No, I don’t want to censor what people are querying, I want to censor
the searches I display.
I display the last 5 queries entered in the search box on my website.
I do not want to display offensive terms - such as, the '7 words you
can’t say on TV. I am already censoring the words themselves, but I
want to censor terms that contain those words.
In case you need a reason why: the webpage is on the website of a
major University. I want to provide students with search topic tips,
but do not want to display any offensive words.
This is what I am doing:
censor = get_censor # returns an array of offensive words
unless censor.include?(query)
mod.update_search
How do I extend this to filter out queries that contain the censored
terms, I am thinking of MYSQL pattern matching with like but am not
sure how to do it.
Come on - this is an interesting problem. Too easy? Too hard? Too
controversial?
Well it certainly is interesting and can be a can of worms as it will
require regular maintenance. This is because there are many patterns
can be used to work around your censor.
I’d suggest you get to know regex pattern matching and see how
it can be done using MySQL functions. I think performance may
be an issue if you have a lot of content to filter.
If you can try to filter as you store content to DB or run an
independent
background process that cleans up the DB content while you sleep.
Yes my idea is to filter as I store in the DB. It seems like I should be
able to use wildcards around a value to match it to a list of words. For
example, if a user enters ‘ass’ the query will get filtered out and not
displayed, but if they enter ‘assmonkey’ then it will not get filtered. If
wildcards were used then it should filter it.
I do not expect to be able to filter every offensive query, but if I can get
some of them I would be happier.
I agree. Though you may want to consider if the following is acceptable.
a s s
a # s # s
a.s.s
etc.
I hope you get the idea.
I am familiar with reg ex, but how would I apply it? See my first post.
Any other takers?
I think Shawn may have eluded to the start of a possible solution…
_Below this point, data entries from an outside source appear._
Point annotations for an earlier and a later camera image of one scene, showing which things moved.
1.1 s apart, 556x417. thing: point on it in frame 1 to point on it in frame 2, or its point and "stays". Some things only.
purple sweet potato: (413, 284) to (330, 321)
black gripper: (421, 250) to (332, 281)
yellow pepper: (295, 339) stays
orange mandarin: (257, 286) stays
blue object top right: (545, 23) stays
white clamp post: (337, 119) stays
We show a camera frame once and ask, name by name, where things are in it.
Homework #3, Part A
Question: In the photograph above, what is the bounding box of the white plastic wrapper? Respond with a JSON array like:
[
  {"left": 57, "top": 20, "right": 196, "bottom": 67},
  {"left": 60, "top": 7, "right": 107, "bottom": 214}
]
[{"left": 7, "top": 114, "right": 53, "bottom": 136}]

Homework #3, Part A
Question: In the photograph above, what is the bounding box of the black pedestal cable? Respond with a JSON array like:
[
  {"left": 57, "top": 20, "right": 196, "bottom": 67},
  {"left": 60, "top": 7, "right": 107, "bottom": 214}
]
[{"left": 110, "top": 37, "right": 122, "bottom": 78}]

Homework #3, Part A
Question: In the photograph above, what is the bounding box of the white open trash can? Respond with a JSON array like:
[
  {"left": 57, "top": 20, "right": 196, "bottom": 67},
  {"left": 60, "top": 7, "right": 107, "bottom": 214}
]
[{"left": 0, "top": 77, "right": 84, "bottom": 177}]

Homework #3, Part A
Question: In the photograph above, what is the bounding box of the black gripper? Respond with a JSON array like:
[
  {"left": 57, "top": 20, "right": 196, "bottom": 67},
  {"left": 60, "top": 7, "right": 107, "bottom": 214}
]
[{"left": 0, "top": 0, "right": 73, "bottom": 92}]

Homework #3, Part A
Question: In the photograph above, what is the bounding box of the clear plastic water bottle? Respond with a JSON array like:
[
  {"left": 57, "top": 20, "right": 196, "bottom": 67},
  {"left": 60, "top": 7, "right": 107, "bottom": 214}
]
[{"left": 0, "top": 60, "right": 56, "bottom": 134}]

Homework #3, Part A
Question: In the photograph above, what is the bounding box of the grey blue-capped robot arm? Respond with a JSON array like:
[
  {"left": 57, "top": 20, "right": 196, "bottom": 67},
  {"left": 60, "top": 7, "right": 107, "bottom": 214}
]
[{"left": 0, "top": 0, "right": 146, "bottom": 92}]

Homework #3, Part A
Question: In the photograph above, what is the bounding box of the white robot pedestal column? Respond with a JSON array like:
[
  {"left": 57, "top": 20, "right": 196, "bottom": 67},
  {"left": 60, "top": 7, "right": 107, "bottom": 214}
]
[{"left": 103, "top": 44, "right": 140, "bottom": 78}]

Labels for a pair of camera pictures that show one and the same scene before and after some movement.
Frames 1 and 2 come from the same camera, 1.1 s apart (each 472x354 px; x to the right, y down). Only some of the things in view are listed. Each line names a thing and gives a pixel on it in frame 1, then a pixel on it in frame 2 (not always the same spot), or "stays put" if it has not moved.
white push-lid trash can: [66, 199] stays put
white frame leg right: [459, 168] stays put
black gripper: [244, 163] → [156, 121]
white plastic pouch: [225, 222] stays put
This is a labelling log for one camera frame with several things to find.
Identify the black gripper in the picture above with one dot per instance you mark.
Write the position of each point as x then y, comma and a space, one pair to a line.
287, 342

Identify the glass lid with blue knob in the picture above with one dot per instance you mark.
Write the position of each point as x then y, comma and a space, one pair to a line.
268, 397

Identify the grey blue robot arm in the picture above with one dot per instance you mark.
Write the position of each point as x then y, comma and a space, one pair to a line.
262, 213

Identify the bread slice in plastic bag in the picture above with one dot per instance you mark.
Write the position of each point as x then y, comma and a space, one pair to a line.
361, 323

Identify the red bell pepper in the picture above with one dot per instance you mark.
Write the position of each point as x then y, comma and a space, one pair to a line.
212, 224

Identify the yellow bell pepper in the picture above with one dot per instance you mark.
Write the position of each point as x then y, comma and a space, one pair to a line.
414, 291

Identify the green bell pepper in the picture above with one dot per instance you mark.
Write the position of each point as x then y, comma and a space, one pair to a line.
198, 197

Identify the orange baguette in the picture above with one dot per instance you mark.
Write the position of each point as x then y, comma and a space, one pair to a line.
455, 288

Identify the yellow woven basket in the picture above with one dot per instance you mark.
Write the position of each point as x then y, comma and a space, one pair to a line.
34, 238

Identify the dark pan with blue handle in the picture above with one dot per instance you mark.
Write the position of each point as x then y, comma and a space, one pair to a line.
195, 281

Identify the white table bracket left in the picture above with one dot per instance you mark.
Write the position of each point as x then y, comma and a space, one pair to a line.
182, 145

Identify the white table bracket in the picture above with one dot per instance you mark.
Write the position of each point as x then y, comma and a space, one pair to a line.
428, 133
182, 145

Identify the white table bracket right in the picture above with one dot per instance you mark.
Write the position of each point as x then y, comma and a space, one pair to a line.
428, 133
Yes my idea is to filter as I store in the DB. It seems like I should be
able to use wildcards around a value to match it to a list of words. For
example, if a user enters ‘ass’ the query will get filtered out and not
displayed, but if they enter ‘assmonkey’ then it will not get filtered.
If
wildcards were used then it should filter it.
I do not expect to be able to filter every offensive query, but if I can
get
some of them I would be happier.
I am familiar with reg ex, but how would I apply it? See my first post.